Jeremy Sher <jdsher@mit.edu>
Adulthood is a time of responsibility and privilege where issues
such as finance, health and balance, shelter, citizenship, and
values system definition are largely left to the individual to
establish. Which responsibilities and privileges of adulthood
should be expected of all members of the MIT community, and which
should be developed over time for one or more segments? What must
occur within the residential system to foster that development?
I believe that the undergraduate years are a time of testing and
formulatingthe attitudes and practices of adulthood. I see university
life as a "safe testing ground" where the damaging effects of mistakes
are dulled by a nurturing environment, so that students can learn from
failures as well as successes. For this reason, students must be given
the maximum possible leeway to make personal decisions while the
university ensures that these decisions are consistent with some
baseline of safety that the university has a responsibility to provide.
At the one extreme, MIT may curtail large categories of individual
student freedom in the name of providing a safe environment. Such
overprotection is inconsistent with the need to provide for student
exploration and testing of limits. On the other extreme, MIT could
leave students very much alone to make their own decisions and take
the consequences, good or bad.
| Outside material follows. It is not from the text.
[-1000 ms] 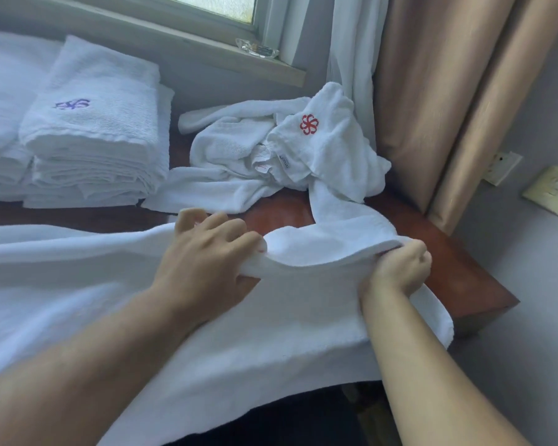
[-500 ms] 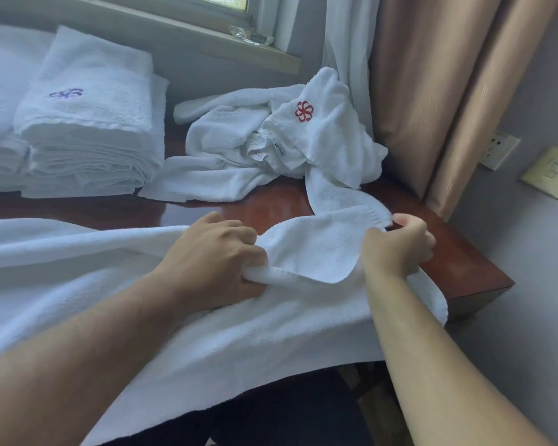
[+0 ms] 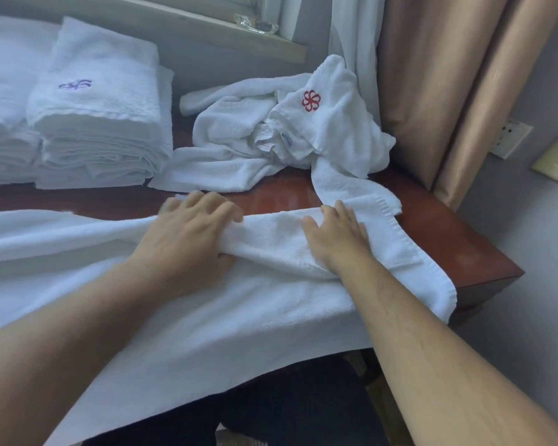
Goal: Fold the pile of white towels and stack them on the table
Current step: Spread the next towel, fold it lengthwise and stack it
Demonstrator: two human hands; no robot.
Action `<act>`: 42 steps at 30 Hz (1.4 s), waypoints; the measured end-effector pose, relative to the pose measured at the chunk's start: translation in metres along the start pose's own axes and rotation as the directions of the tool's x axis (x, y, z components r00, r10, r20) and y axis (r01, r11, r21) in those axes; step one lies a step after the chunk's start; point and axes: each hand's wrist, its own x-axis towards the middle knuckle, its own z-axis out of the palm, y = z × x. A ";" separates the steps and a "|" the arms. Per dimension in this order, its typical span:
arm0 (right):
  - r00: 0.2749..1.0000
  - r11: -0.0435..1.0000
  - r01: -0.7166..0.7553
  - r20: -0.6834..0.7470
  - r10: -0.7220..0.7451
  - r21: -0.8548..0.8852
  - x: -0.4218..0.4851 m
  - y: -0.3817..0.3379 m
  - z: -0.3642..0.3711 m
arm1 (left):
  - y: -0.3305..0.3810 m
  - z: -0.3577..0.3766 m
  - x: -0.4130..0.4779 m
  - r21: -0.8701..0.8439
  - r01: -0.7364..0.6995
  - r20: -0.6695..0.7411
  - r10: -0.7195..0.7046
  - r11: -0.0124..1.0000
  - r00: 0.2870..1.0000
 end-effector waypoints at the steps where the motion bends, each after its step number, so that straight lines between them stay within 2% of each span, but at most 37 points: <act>1: 0.999 0.999 -0.026 0.034 0.027 -0.023 0.002 0.000 0.001 | -0.011 -0.003 -0.003 0.056 0.084 0.033 -0.086 0.995 0.996; 3: 0.992 0.992 -0.104 0.068 0.109 -0.070 0.007 -0.007 0.000 | -0.032 -0.008 -0.009 0.119 0.163 0.072 -0.172 0.979 0.982; 5: 0.982 0.978 -0.180 0.039 0.185 -0.109 0.006 -0.026 -0.010 | -0.047 -0.013 -0.017 0.108 0.152 0.068 -0.160 0.982 0.985; 6: 0.987 0.983 -0.159 -0.013 0.158 -0.093 0.003 -0.039 -0.013 | -0.053 -0.017 -0.021 0.091 0.150 0.056 -0.156 0.985 0.986; 8: 0.987 0.995 0.055 -0.154 -0.043 0.079 -0.010 -0.070 -0.011 | -0.065 -0.028 -0.031 0.050 0.170 0.069 -0.174 0.984 0.982; 10: 0.950 0.917 0.274 -0.232 -0.210 0.290 -0.035 -0.110 -0.002 | -0.080 -0.040 -0.042 0.005 0.191 0.122 -0.191 0.982 0.974; 13: 0.930 0.821 0.369 -0.179 -0.322 0.437 -0.069 -0.168 0.016 | -0.109 -0.060 -0.070 -0.028 0.248 0.161 -0.240 0.968 0.957; 16: 0.873 0.800 0.486 -0.153 -0.463 0.351 -0.088 -0.201 0.030 | -0.145 -0.083 -0.105 -0.007 0.365 0.169 -0.359 0.931 0.918; 19: 0.800 0.784 0.600 -0.131 -0.586 0.161 -0.097 -0.212 0.043 | -0.183 -0.101 -0.139 0.061 0.547 0.193 -0.548 0.835 0.814; 22: 0.775 0.775 0.630 -0.086 -0.626 0.039 -0.098 -0.215 0.052 | -0.211 -0.102 -0.158 0.204 0.590 0.269 -0.624 0.781 0.734; 25: 0.792 0.792 0.610 -0.038 -0.610 0.001 -0.092 -0.218 0.055 | -0.221 -0.094 -0.158 0.215 0.549 0.263 -0.589 0.808 0.764; 31: 0.795 0.790 0.606 -0.127 -0.594 0.096 -0.067 -0.226 0.056 | -0.238 -0.086 -0.136 0.151 0.501 0.171 -0.522 0.852 0.836; 37: 0.794 0.803 0.596 -0.178 -0.582 0.031 -0.035 -0.240 0.052 | -0.249 -0.080 -0.106 0.209 0.564 0.055 -0.585 0.799 0.809; 39: 0.769 0.784 0.619 -0.238 -0.594 0.044 -0.031 -0.241 0.053 | -0.245 -0.077 -0.103 0.196 0.543 -0.029 -0.548 0.817 0.836; 42: 0.738 0.753 0.651 -0.308 -0.600 0.095 -0.030 -0.241 0.054 | -0.235 -0.081 -0.106 0.198 0.449 -0.170 -0.420 0.871 0.891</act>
Such a hands-off approach would be a
dereliction of the Institute's duty.
My answer is that MIT must enable students' personal development by
providing them more opportunities to test their new freedoms, not fewer.
To ensure that these opportunities are directed toward positive
educational goals, MIT must enable and encourage activities within the
Institute community that represent and foster the process of personal
maturation. THIS MEANS THAT MIT NEEDS TO SPEND MONEY ON STUDENT
PROGRAMS, INCLUDING THE RESIDENCES AND STUDENT ACTIVITIES. Former
Provost Moses's $300K for student activities is appreciated, but it
still puts us pathetically below average for a school our size and
with our rhetoric. MIT needs to put its millions where its mouth is.
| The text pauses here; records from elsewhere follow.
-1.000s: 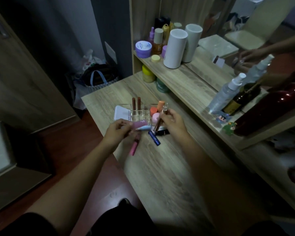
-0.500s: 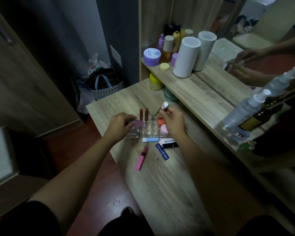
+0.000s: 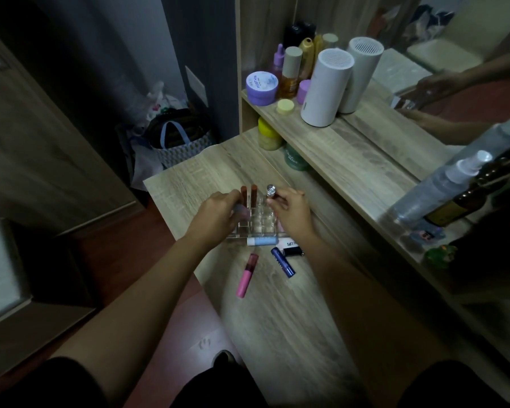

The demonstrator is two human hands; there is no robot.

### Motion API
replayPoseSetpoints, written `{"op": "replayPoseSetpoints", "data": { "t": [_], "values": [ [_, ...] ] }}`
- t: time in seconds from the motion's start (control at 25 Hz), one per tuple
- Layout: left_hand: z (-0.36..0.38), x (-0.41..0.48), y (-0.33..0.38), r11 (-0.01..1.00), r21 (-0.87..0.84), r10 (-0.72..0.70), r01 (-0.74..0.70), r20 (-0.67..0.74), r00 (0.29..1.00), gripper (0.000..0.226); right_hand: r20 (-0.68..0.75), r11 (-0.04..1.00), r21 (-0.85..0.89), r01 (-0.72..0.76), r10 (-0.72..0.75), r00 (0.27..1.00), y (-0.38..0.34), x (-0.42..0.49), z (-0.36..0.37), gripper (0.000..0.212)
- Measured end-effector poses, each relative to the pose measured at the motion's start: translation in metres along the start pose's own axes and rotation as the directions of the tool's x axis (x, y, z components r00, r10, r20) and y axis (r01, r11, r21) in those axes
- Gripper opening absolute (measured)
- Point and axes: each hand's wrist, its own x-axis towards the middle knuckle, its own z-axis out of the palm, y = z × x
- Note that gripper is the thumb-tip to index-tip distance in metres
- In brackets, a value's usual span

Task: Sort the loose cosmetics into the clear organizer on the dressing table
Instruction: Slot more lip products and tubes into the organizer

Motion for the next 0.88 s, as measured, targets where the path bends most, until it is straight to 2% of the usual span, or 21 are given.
{"op": "replayPoseSetpoints", "data": {
  "t": [0.12,0.24,0.44,0.56,0.88],
  "values": [
    [0.000,0.004,-0.006,0.999,0.048,-0.001,-0.002,0.059,0.998,0.020,0.017,0.992,0.075,-0.103,0.102,0.995,0.001,0.001,0.003,0.035],
    [0.004,0.005,-0.007,1.000,0.026,0.008,-0.011,0.089,0.996,0.022,0.025,0.989,0.077,-0.129,0.128,0.991,0.003,0.002,0.004,0.031],
    [0.016,0.010,-0.005,0.995,-0.062,-0.072,0.074,0.045,0.996,0.034,0.024,0.993,0.029,-0.113,0.112,0.993,-0.002,0.005,0.002,0.034],
    [0.021,0.007,-0.005,0.990,-0.084,-0.115,0.116,0.022,0.993,0.028,0.045,0.992,-0.007,-0.123,0.123,0.991,-0.002,0.007,0.000,0.034],
    [0.024,0.007,-0.002,0.987,-0.094,-0.131,0.128,-0.025,0.991,0.033,0.071,0.993,-0.092,-0.076,0.083,0.994,-0.006,0.011,-0.006,0.037]
  ]
}}
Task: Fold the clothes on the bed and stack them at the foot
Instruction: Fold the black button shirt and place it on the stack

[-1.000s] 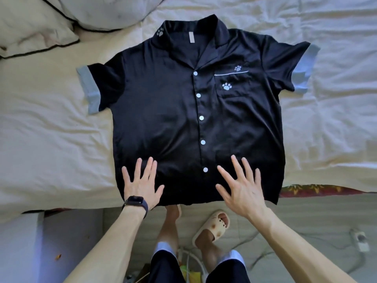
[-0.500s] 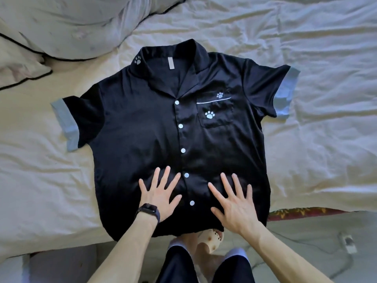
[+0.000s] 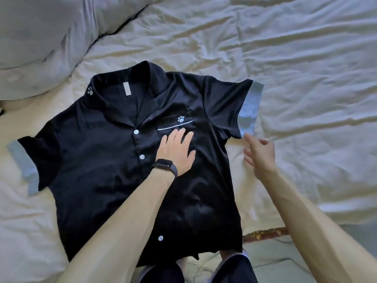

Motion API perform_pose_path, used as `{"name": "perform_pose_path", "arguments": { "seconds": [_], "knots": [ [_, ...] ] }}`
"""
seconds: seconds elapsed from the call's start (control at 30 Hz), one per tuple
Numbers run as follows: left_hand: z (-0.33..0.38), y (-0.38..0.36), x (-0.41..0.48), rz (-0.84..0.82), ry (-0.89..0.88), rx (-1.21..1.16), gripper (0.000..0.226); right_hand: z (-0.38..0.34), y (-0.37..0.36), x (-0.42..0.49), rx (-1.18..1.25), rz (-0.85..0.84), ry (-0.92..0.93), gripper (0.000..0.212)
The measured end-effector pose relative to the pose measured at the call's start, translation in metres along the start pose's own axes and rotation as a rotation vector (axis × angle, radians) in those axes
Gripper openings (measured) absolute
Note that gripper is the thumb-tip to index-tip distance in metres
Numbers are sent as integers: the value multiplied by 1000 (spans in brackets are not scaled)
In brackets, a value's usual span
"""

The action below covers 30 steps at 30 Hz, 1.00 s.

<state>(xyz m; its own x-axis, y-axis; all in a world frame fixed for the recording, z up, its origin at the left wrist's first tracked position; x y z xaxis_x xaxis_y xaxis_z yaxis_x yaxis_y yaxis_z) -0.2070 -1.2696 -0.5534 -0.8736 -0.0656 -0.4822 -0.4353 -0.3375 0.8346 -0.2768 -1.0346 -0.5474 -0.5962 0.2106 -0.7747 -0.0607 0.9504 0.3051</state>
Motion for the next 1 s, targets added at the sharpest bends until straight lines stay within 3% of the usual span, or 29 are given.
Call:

Steve Immerman suggests that we "follow the money" if we want to see
where MIT's real priorities are. I'm following the money, and I see
student-life program after student-life program scrounging for funds.
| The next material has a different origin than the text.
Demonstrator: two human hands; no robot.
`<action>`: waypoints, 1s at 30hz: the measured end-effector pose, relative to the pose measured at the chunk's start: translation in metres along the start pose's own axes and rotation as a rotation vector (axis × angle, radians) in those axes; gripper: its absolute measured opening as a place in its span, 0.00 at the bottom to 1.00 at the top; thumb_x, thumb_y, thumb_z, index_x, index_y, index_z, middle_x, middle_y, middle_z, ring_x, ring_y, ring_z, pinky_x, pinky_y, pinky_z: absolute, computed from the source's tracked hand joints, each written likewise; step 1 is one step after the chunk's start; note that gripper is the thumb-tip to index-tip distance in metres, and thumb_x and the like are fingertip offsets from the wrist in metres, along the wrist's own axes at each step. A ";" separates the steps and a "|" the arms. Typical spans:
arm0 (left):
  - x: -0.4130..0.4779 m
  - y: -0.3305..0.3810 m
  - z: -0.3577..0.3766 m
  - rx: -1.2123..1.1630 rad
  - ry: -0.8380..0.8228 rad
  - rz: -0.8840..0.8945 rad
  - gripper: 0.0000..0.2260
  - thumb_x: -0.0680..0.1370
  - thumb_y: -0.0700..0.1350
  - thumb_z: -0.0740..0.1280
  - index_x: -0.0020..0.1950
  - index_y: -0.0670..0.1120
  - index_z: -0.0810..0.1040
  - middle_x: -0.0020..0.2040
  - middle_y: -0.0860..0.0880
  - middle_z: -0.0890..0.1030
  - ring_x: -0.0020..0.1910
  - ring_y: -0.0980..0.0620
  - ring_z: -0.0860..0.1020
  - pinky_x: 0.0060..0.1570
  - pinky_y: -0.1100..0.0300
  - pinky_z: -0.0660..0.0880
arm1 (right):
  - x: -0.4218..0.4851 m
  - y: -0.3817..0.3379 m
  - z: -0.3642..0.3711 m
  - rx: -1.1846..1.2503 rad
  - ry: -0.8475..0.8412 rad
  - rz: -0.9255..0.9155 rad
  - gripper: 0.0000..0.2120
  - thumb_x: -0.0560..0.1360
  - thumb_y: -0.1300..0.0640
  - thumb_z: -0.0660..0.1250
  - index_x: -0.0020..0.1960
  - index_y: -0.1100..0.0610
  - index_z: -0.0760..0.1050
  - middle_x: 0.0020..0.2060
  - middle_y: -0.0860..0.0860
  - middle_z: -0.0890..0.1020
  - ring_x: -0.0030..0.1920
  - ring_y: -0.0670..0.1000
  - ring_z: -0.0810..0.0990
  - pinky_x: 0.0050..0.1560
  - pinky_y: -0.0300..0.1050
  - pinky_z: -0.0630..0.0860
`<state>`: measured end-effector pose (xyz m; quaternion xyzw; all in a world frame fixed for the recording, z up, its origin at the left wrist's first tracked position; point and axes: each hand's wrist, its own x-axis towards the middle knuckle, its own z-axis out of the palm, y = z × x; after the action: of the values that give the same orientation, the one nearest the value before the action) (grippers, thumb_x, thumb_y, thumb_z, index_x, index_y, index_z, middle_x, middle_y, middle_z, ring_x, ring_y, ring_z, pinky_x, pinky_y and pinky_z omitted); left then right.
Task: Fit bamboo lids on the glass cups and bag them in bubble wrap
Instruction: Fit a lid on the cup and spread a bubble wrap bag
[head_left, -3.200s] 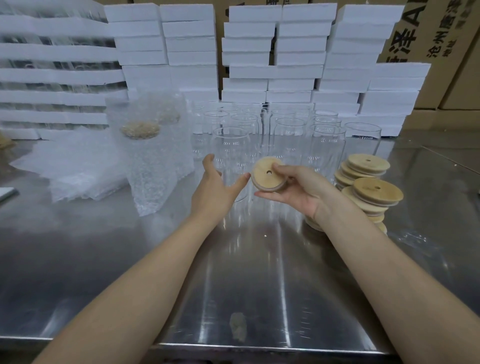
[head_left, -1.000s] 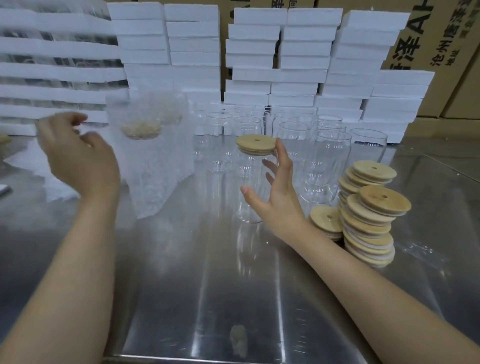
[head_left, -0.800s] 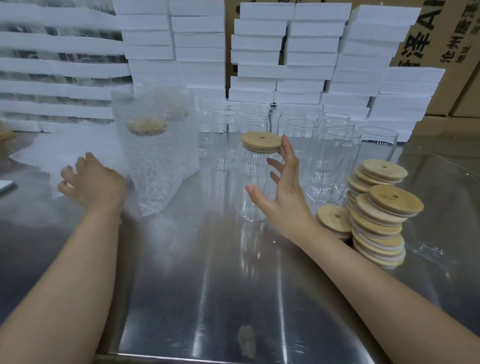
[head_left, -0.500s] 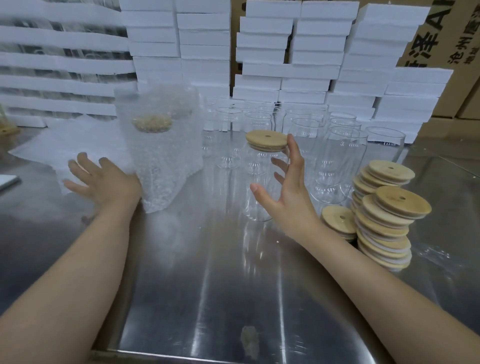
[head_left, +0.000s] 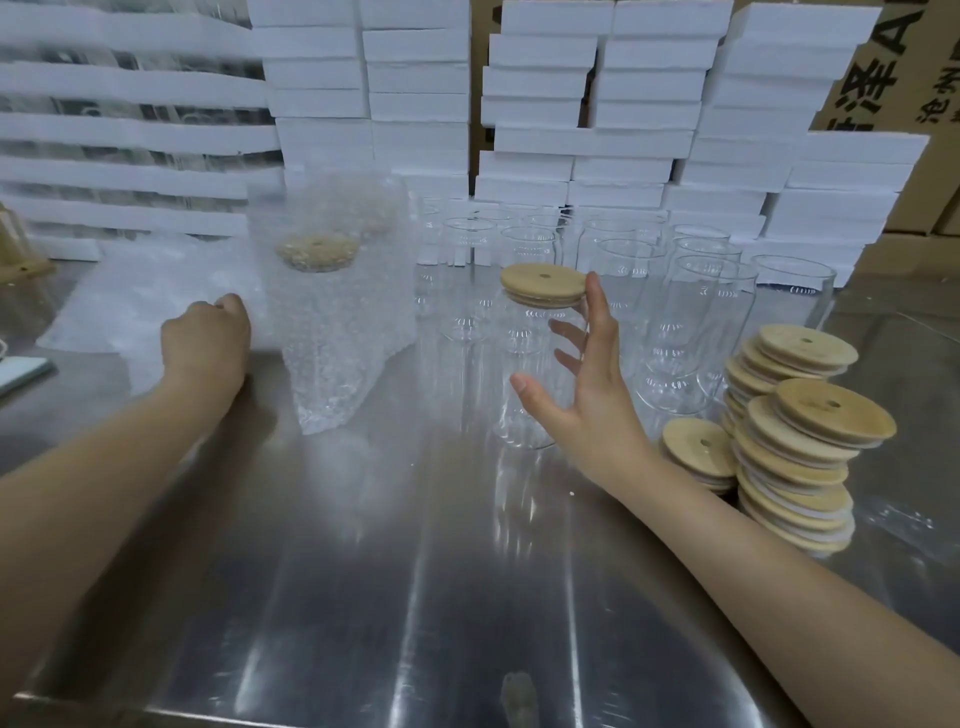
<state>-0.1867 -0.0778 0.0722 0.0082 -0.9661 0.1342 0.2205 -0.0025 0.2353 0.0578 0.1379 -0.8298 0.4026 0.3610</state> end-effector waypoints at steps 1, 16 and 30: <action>-0.004 0.004 -0.005 0.039 -0.032 -0.004 0.13 0.74 0.32 0.65 0.57 0.35 0.68 0.45 0.39 0.78 0.42 0.41 0.79 0.35 0.57 0.68 | 0.000 0.000 0.000 0.002 0.000 0.002 0.46 0.73 0.49 0.69 0.69 0.26 0.35 0.68 0.38 0.56 0.68 0.38 0.65 0.70 0.41 0.65; -0.141 0.002 -0.094 0.076 -0.112 -0.033 0.08 0.74 0.45 0.65 0.45 0.46 0.66 0.31 0.50 0.64 0.28 0.51 0.63 0.29 0.62 0.52 | -0.003 -0.003 -0.002 0.057 0.001 0.048 0.47 0.75 0.51 0.71 0.68 0.24 0.36 0.69 0.37 0.54 0.69 0.40 0.64 0.65 0.31 0.62; -0.277 0.025 -0.158 -0.232 0.146 0.442 0.15 0.49 0.44 0.72 0.31 0.41 0.74 0.24 0.46 0.61 0.19 0.56 0.65 0.24 0.60 0.68 | -0.001 0.004 -0.003 0.084 0.007 0.052 0.47 0.73 0.51 0.73 0.69 0.25 0.40 0.69 0.37 0.56 0.67 0.35 0.65 0.65 0.30 0.64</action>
<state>0.1281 -0.0244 0.0839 -0.2380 -0.9349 0.0677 0.2544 -0.0022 0.2405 0.0562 0.1300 -0.8142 0.4469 0.3472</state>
I see students spending long hours in Lobby 10 stumping for charity
from their peers so that they can participate in educational programs.
My own dorm, Next House, does a theatrical production called Next Act
each year, and each year we hear the same story of students going
around the familiar circuit begging administrators for extra cash.
Clearly residential construction is a priority, and that surprises no
one given the events of last year. But how much will the Cambridge
University trip cost the Institute? And how does that square with the
entire annual budget of the average dorm?
My favorite passage from any MIT report is from the Ryer Report (the
Committee on Student Housing, 1956) which said the following (I don't
have it with me so I probably got a few words wrong -- it's on p. 24):
In the operation of the residences as an [educational system]
rather than a mere caravanserai, substantial responsibility rests
on the student as an individual. ... The freshman should be able
and expected to seek counsel whenever the crucial or the new
confronts him; the upperclassman should afford him that counsel;
and the university should maintain a system in which these things
can take place, preferably with only minimal guidance from the
Faculty and administration.
The residences are a natural place for much of this action, and in fact
the Ryer Committee in this passage was referring to dormitory government.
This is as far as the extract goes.